PROBLEM DETAILS
Please write out only the lines running from the one with "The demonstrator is" through the last line of the listing, each exactly as given.

SOURCE DATA
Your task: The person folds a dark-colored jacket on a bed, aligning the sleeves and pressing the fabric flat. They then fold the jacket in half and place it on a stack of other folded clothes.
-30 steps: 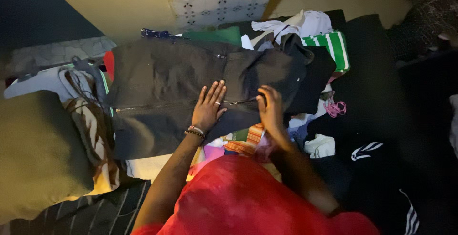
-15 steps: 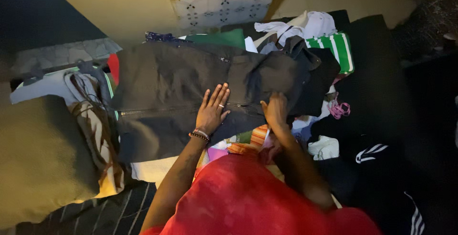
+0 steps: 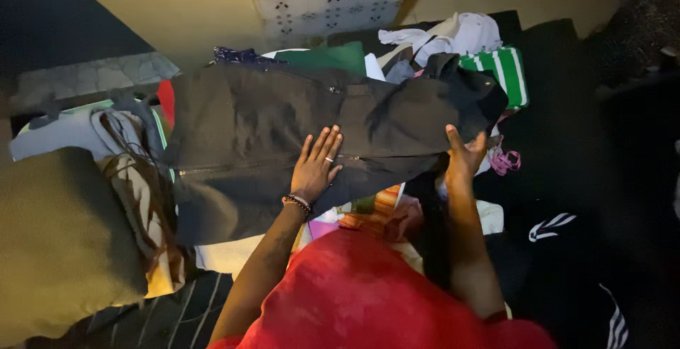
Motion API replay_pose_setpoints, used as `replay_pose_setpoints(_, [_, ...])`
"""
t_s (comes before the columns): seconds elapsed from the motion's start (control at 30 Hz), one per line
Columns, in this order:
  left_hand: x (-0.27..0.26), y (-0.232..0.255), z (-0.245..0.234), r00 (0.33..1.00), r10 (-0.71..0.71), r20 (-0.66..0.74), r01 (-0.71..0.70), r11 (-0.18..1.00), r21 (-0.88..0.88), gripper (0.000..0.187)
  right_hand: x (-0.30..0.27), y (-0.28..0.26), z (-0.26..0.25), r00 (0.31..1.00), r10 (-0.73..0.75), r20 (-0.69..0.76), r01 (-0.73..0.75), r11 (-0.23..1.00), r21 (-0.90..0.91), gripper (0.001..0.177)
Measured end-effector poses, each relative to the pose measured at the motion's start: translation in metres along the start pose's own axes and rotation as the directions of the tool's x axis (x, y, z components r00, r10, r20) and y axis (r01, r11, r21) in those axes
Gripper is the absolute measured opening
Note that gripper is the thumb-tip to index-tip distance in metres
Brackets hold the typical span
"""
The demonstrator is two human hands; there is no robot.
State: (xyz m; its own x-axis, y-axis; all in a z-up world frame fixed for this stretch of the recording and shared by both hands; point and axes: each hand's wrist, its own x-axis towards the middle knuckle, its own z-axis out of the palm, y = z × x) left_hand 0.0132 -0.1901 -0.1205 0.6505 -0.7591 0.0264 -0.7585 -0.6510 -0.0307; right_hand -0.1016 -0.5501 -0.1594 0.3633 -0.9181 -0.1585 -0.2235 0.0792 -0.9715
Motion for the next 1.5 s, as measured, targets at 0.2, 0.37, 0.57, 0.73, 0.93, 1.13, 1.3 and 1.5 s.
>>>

SOLUTION FOR THIS PROBLEM
The demonstrator is two human hands; there is no robot.
State: (xyz m; its own x-axis, y-axis; all in a z-up world frame fixed for this stretch of the recording and shared by both hands; point and axes: each hand's wrist, its own x-axis towards the middle knuckle, its own z-axis out of the palm, y = z × x) left_hand 0.0132 -0.1901 -0.1205 0.6505 -0.7591 0.0264 -0.7585 -0.6510 -0.0307; right_hand -0.1016 -0.5501 -0.1594 0.3633 -0.9181 -0.1585 -0.2235 0.0792 -0.9715
Motion for the next 1.5 s, as measured, targets at 0.2, 0.37, 0.57, 0.73, 0.93, 1.13, 1.3 and 1.5 s.
>>>

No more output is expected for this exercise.